1
They walked and walked, singing “Eternal Memory,” and when they stopped, it seemed that their feet, the horses, and the gusts of wind continued to sing it, as if by rote.
Passers-by made way for the procession, counted the wreaths, and crossed themselves.
The curious joined the procession, asking: “Who is being buried?” They were told: “Zhivago.” “Ah, I see. That explains it.” – “No, not him. Her.” – “No matter. May she rest in peace. A lavish funeral.”
The final, measured, irreversible minutes flashed by.
“The earth is the Lord’s and the fullness thereof, the world and those who dwell therein.” The priest, making the sign of the cross, cast a handful of earth onto Maria Nikolaevna. They began singing “With the spirits of the righteous.” The terrible rush began. The coffin was closed, nailed shut, and lowered.
The rain of clods drummed down as the grave was hastily filled by four shovels. A mound grew on it. A ten-year-old boy climbed onto it.

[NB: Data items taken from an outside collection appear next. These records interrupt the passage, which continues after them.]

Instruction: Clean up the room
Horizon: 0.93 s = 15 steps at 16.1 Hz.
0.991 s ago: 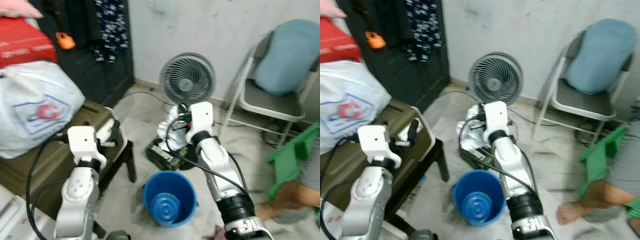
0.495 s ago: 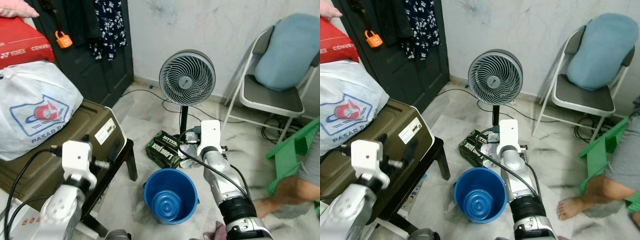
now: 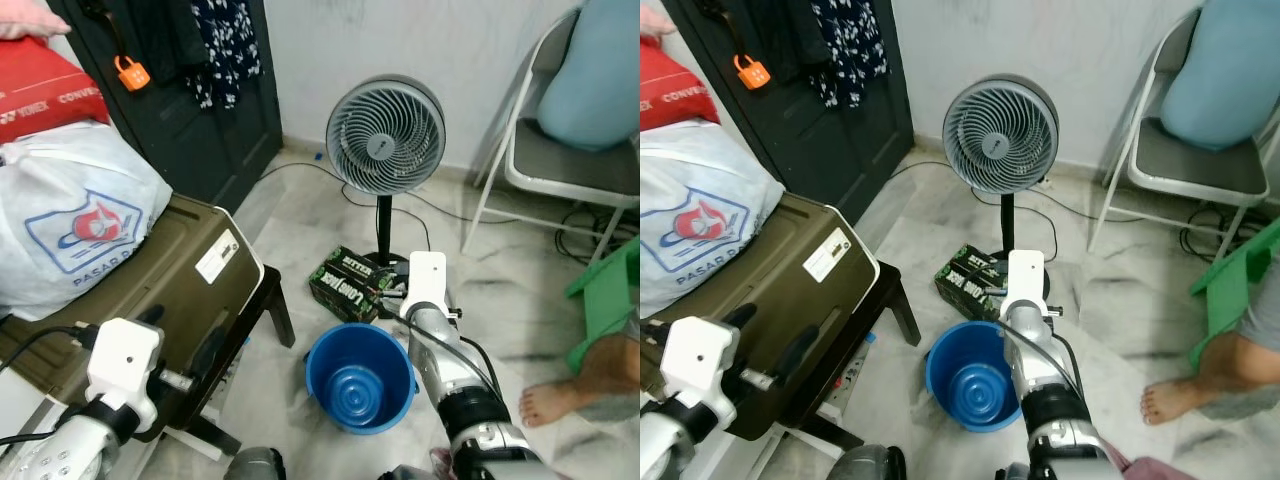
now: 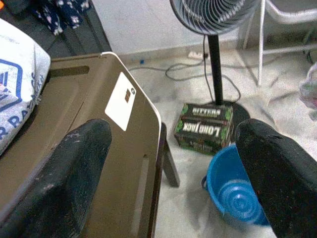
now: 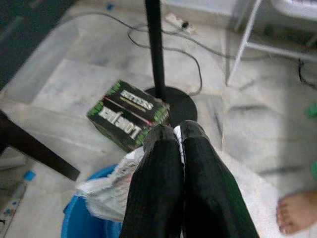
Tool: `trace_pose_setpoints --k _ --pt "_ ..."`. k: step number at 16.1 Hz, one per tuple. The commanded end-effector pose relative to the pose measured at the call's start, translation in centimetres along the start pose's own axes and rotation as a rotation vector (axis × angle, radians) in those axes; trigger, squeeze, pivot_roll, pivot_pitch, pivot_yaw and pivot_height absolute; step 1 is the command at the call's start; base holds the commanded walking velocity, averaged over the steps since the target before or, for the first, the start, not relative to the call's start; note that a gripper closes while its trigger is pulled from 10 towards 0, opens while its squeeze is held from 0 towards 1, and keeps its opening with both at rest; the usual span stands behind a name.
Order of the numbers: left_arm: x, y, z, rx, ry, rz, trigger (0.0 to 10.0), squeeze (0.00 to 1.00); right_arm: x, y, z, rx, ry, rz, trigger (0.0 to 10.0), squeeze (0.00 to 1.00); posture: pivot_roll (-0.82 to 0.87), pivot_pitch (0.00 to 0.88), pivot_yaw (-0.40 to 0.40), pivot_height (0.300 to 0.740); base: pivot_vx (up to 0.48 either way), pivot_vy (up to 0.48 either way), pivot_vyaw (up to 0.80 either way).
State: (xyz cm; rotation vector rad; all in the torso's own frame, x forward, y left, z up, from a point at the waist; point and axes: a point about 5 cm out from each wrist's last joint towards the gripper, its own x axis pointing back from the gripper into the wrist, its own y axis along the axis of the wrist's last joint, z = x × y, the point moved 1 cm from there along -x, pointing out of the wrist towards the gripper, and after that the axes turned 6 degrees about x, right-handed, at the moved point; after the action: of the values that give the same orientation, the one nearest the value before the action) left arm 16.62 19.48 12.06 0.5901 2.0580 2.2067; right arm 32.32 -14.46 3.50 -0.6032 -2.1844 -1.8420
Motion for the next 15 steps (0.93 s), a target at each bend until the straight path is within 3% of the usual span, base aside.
trace_pose_setpoints --k 1,10,15 --pt "0.6 0.2 0.2 -0.011 -0.012 0.02 10.0 0.0 -0.3 -0.1 -0.1 -0.016 -0.012 0.019 10.0 0.0 0.2 0.155 0.125 0.74 0.0 0.0 0.0" --pt "2.8 1.0 0.8 -0.039 -0.041 0.096 10.0 0.0 -0.3 1.4 3.0 -0.074 0.033 -0.028 10.0 0.0 0.26 0.217 0.182 0.74 0.0 0.0 0.0" --pt "3.4 1.4 1.2 -0.052 -0.042 0.12 10.0 0.0 -0.6 1.6 3.0 -0.089 0.01 -0.034 10.0 0.0 0.28 0.226 0.196 0.74 0.0 0.0 0.0"
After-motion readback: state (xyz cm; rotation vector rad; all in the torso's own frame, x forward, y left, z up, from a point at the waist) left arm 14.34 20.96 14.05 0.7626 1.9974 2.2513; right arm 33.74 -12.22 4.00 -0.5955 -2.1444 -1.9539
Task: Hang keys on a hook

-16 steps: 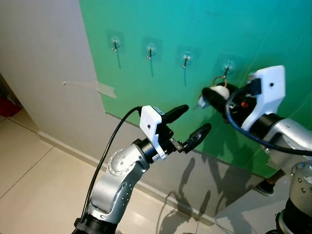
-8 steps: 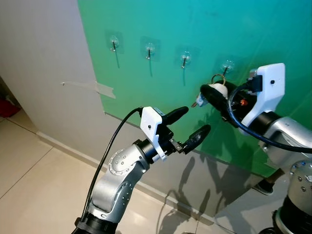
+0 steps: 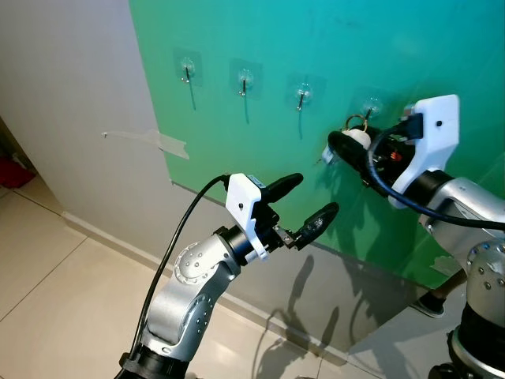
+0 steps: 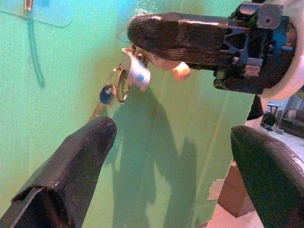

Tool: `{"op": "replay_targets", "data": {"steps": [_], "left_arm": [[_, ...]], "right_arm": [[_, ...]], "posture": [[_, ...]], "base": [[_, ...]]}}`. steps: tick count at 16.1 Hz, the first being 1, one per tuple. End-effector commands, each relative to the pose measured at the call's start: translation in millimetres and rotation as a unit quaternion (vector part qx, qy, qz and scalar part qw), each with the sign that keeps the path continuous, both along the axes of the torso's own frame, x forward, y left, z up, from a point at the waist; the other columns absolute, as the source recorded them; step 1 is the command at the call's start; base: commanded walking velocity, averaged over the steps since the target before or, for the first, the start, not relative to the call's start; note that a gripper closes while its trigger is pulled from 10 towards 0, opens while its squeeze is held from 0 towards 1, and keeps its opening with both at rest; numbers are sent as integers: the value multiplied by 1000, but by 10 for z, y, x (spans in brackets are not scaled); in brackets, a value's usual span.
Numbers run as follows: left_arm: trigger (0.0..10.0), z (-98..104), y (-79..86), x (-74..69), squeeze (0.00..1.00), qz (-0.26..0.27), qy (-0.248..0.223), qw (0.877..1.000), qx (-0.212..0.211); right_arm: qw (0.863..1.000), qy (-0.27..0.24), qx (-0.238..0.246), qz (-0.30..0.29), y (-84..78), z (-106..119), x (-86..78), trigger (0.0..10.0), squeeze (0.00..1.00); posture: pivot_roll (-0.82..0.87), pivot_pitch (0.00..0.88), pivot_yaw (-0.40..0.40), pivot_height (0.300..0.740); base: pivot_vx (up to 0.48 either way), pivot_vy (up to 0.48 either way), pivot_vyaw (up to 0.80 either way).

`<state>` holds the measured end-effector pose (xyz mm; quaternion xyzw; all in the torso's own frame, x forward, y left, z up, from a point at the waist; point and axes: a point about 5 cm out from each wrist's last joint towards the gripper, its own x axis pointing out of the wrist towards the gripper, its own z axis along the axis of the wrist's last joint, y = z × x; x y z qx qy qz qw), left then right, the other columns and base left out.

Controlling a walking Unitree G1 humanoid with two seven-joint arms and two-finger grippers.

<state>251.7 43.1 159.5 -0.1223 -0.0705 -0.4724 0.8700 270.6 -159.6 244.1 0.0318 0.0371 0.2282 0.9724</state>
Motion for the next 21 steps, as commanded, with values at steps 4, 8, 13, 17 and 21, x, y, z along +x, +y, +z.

It was only in the state of torpor and numbness that usually descends towards the end of a large funeral that it could seem the boy wanted to say a word on his mother’s grave.
He raised his head and surveyed the autumn wastelands and the monastery domes with an absent gaze from his elevation. His snub-nosed face contorted. His neck stretched. If a wolf cub had raised its head with such a movement, it would be clear that it was about to howl. Covering his face with his hands, the boy began to sob. A cloud flying towards him began to lash his hands and face with the wet scourges of cold rain.
A man in black, with gathers on the narrow, tight sleeves, walked up to the grave. This was the deceased’s brother and the weeping boy’s uncle, the defrocked priest Nikolai Nikolaevich Vedenyapin, who had left the clergy at his own request. He approached the boy and led him away from the cemetery.
2
They spent the night in one of the monastery rooms that had been assigned to the uncle due to an old acquaintance. It was the eve of the Feast of the Intercession. The next day, he and his uncle were to leave far south, to a provincial city in the Volga region, where Father Nikolai worked for a publishing house that put out a progressive newspaper for the region. The train tickets had been bought, and the luggage was packed and stood in the cell. From the nearby station, the wind brought the plaintive whistles of distant maneuvering locomotives.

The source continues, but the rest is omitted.